# Beno, I love you!!!



## 3ToesTonyismydog (Dec 27, 2009)

It's been 2 years since the dreaded day and for some reason today was as bad as any I have had. I miss you Beno with all my heart and the tears, just keep coming today for some reason. I have Tony, who I love and he is just a neat dog, but I still miss Beno. I think I miss him so much because he grew up with the kids. RIP Beno and I will never forget you.


----------



## 1sttimeforgsd (Jul 29, 2010)

The heart hurts less, but the hurt never goes away. Beno will be waiting for you at the bridge someday and what a reunion it will be.


----------



## Stosh (Jun 26, 2010)

I still cry when I think of the day I lost our gsd Omy and it's been 5 years. She was a heck of a dog and I'm sure your Beno was too.


----------



## OriginalWacky (Dec 21, 2011)

There is always going to be a hole in your heart that is Beno sized.
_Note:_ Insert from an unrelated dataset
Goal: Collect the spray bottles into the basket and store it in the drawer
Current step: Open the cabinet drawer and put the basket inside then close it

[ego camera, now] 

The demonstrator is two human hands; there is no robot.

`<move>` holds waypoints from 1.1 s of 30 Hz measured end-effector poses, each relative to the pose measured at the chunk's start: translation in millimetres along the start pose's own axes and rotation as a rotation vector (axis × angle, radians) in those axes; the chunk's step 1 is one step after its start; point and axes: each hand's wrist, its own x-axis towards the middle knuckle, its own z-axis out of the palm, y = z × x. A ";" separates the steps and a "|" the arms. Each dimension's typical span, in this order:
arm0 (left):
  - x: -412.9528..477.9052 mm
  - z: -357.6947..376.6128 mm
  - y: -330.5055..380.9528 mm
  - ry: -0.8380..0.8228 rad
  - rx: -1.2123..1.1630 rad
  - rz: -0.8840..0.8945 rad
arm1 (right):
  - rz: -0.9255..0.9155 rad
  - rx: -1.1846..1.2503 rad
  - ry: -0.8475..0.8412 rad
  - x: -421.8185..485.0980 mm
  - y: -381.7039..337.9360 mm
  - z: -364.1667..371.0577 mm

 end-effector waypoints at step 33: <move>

I wish I could make it better for you.


----------



## 3ToesTonyismydog (Dec 27, 2009)

Today I started thinking about Beno and got tears in my eyes. Boy I really did/do love you Beno.


----------



## 3ToesTonyismydog (Dec 27, 2009)

What a tough time I am having today. Thinking about some of my family members I have lost and next month being the month that I lost Beno, it has been a very tough day. I really can't believe how much I miss that dog. Tony is a fantastic dog but I still miss Beno, RIP my big beautiful buddy, I still love you.


----------



## Loneforce (Feb 12, 2012)

Rip Beno...Gone but never forgotten


----------